*** Supplied material ***

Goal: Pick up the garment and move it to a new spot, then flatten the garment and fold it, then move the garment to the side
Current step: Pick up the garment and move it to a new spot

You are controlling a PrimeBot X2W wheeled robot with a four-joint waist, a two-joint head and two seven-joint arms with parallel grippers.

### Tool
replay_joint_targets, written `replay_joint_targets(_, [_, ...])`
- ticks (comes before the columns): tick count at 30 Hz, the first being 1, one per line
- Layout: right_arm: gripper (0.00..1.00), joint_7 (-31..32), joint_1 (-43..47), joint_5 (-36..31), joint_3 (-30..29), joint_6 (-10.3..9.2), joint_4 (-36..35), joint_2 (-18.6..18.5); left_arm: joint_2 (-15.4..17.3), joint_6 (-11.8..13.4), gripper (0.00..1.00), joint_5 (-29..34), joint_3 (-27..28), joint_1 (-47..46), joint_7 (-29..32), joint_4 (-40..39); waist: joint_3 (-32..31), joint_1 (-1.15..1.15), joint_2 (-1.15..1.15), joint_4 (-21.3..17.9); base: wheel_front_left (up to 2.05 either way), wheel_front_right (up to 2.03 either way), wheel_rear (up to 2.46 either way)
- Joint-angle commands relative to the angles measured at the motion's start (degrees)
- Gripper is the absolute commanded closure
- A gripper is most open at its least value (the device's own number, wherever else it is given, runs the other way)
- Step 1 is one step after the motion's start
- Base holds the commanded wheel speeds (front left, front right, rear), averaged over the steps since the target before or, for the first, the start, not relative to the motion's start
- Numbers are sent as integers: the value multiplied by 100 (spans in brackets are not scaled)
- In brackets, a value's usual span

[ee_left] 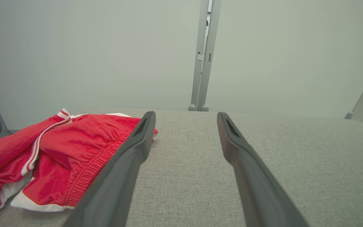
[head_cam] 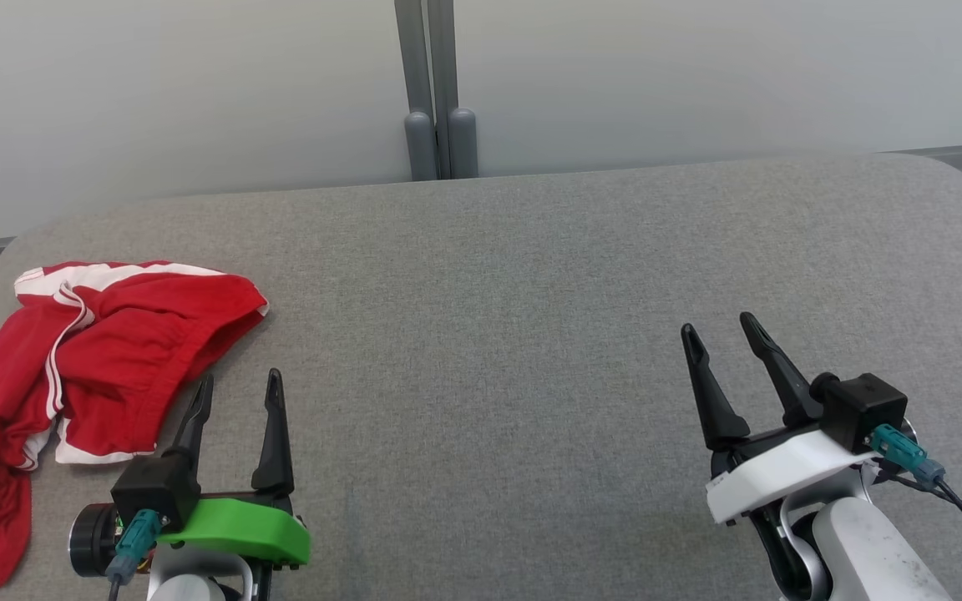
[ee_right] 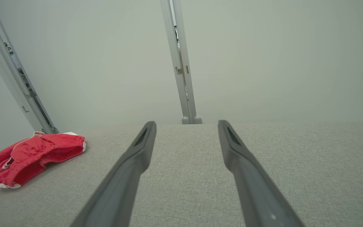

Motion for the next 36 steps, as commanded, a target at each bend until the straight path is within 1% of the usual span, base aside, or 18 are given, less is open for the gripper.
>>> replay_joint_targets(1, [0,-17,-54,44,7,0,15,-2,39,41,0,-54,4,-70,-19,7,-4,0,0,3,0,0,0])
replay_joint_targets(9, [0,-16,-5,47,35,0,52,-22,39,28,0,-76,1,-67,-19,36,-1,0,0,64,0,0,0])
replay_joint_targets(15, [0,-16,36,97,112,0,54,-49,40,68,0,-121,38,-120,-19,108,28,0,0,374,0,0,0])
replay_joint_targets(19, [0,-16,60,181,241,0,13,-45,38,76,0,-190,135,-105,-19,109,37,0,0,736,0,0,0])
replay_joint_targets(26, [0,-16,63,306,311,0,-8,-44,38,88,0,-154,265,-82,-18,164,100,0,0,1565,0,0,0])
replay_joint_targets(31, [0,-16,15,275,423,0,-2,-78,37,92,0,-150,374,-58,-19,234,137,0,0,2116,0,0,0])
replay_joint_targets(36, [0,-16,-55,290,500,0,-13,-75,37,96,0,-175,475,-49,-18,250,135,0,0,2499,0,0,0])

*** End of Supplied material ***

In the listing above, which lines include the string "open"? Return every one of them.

- A gripper is most open at its least value (the device's own number, wherever else it is given, runs the other way)
Motion for the next 36 steps, as commanded, a target at each bend until the straight path is within 1% of the usual span, base aside, or 18 are given, less is open for the gripper.

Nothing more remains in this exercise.